Aussie Dollar 5-day decline matches longest slide since December 2015: On an equally-weighted basis (against all major, liquid counterparts), the Australian Dollar has sunk for five consecutive trading days. That matches the longest stretch of losses for the currency since December 9, 2015. The pressure building for general risk appetite and commodities that are common exports for the country certainly add fundamental weigh to this development. However, a more targeted concern is rising out of the growing tension between Prime Minister Turnbull’s government and his Chinese counterparts. Concern over foreign interference in Australia’s economy and government made by Chinese influence has led to initial trade actions that have started to disrupt exports. Back during the Great Recession that seized the world in 2008, Australia managed to escape the downturn in large part due to its strong relationship with the economic behemoth. Curbing that support especially while carry trade appetite is so anemic puts the Aussie Dollar in a risky position should sentiment falter.

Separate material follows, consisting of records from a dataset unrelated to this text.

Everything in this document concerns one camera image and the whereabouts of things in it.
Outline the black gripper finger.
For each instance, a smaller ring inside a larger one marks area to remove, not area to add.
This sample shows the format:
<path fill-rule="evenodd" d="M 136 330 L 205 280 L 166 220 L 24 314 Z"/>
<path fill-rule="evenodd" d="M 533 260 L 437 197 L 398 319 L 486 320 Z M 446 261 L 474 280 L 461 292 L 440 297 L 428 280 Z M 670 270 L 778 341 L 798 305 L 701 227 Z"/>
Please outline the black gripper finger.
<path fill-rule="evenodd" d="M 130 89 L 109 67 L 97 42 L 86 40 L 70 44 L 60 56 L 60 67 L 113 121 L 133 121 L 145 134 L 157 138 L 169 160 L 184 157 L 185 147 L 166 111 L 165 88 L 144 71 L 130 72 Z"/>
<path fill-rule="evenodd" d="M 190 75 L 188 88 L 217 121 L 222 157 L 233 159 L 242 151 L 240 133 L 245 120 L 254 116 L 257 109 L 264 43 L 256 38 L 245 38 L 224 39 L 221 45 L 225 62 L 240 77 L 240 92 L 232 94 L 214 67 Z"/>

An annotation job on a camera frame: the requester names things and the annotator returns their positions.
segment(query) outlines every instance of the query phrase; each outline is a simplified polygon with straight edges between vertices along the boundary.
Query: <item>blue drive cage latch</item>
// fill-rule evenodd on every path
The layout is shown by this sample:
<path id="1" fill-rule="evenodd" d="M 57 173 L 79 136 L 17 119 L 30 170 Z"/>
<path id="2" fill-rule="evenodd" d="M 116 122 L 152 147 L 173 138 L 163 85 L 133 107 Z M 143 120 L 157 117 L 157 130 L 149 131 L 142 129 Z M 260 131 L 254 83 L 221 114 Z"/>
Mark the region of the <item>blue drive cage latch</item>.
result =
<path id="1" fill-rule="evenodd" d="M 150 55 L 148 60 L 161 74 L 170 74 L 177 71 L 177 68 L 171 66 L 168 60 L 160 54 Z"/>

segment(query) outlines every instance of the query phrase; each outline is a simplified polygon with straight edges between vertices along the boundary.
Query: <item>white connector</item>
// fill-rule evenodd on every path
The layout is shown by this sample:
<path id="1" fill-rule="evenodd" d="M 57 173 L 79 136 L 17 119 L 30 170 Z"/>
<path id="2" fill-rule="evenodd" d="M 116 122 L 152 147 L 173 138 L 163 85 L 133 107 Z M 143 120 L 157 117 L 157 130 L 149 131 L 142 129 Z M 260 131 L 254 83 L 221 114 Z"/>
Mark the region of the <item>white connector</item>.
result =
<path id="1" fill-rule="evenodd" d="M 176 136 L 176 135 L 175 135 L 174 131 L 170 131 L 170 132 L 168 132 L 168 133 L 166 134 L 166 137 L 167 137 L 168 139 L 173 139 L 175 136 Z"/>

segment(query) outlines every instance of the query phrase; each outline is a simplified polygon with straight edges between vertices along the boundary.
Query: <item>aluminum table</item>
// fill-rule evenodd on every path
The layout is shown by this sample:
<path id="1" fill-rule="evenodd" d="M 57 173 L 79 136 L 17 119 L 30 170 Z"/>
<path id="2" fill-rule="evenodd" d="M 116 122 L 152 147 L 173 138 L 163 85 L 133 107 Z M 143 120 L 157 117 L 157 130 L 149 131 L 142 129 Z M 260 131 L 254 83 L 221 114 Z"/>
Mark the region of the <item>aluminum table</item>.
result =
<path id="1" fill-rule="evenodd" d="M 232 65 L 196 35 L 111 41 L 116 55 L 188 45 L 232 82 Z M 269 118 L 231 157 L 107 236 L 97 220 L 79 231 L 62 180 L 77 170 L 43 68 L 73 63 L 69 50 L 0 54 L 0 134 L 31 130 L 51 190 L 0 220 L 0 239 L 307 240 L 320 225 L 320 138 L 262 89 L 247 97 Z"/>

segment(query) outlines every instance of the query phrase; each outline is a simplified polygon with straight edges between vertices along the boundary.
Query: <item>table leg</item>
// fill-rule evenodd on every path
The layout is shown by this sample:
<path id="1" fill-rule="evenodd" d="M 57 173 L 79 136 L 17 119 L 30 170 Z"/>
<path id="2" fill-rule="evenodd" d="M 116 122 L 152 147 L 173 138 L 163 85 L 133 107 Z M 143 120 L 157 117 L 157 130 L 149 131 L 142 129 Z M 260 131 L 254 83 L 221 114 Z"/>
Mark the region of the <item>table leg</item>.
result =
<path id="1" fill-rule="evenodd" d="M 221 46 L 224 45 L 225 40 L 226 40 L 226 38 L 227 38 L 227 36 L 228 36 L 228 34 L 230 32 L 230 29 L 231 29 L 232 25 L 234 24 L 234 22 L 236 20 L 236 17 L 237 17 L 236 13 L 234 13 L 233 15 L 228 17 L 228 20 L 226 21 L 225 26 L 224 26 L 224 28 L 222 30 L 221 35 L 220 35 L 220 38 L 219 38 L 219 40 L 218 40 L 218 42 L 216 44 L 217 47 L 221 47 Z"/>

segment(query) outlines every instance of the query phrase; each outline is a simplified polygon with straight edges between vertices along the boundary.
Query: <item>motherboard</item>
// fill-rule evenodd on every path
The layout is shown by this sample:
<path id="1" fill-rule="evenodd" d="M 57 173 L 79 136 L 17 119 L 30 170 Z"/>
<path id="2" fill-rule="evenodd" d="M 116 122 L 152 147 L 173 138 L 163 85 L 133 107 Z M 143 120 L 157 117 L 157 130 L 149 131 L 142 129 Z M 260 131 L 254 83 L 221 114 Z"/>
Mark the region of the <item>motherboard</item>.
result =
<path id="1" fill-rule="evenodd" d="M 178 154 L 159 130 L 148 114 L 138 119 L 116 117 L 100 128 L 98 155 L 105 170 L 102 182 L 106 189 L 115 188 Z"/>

Crude oil snaps upward amid talk of modest OPEC+ output boost: Crude oil prices mounted a spirited recovery after Friday’s dramatic plunge as markets position for this week’s much-anticipated OPEC+ meeting. The gathering of cartel officials and their counterparts from like-minded producer nations will weigh a Russia- and Saudi-backed proposal to ease coordinated output curbs. Moscow and Riyadh – until recently the leading voices directing the scheme as an effort to drain brimming global inventories and boost prices – came out for scaling it back a month ago to offset supply disruptions from Venezuela and Iran. Doing so is opposed by other producers however, setting the stage for a contentious sit-down. Against this backdrop, prices rose amid reports that preliminary talks envision an output boost of 300-600k barrels per day that lasts for the next several months. That is a far more modest proposal than the 1.5 million barrel increase favored by Russia. The weekly set of API inventory flow statistics headline the docket Tuesday but headline flow shaping OPEC+ meeting expectations might remain at the forefront as the driver of price action.  

Global tightening bets offset trade jitters for Australian stocks… for now: Australia’s S&P/ASX 200 managed a narrow advance Monday as gains in the overweight financials sector offset losses in the also heavily represented materials names. Banks added 1.1 percent as markets continue to digest last week’s hawkish FOMC policy announcement, which points to a global upshift in borrowing costs that seems likely to bode well for lenders. Miners shed 1.2 percent amid worries about US/China trade tensions after Washington announced a fresh round of tariffs aimed at imports from the East Asian giant and Beijing unveiled countervailing measures. A deepening spat threatens to disrupt supply chains crucial for Australian exporters. Minutes from June’s RBA policy meeting headline the economic calendar. Language reinforcing the likelihood that the target cash rate will not rise in the near term may prove supportive but mounting trade war worries may yet predominate if the risk-off lead from Wall Street is picked up.

Market’s Data:

SPI futures moved 10.1 or 0.17% to 6104.13.

AUD/USD moved -0.0026 or -0.35% to 0.7416.

On Wall Street: Dow Jones -0.5%, S&P 500 -0.31%, Nasdaq -0.07%.

In New York: BHP 0.49%, Rio 0.3%.

In Europe: Stoxx 50 -1.09%, FTSE 100 -0.03%, CAC 40 -0.93%, DAX 30 -1.36%.

Spot Gold moved -0.05% to US$1278.33 an ounce.

Brent Crude moved 2.55% to US$75.31 a barrel.

US Crude Oil moved 1.12% to US$65.79 a barrel.

Iron Ore moved -0.11% to CNY472 a tonne.

LME Aluminum moved -2.3% to US$2204 a tonne.

LME Copper moved -2.19% to US$7020 a tonne.

10-Year Bond Yield: US 2.92%, Germany 0.4%, Australia 2.67%.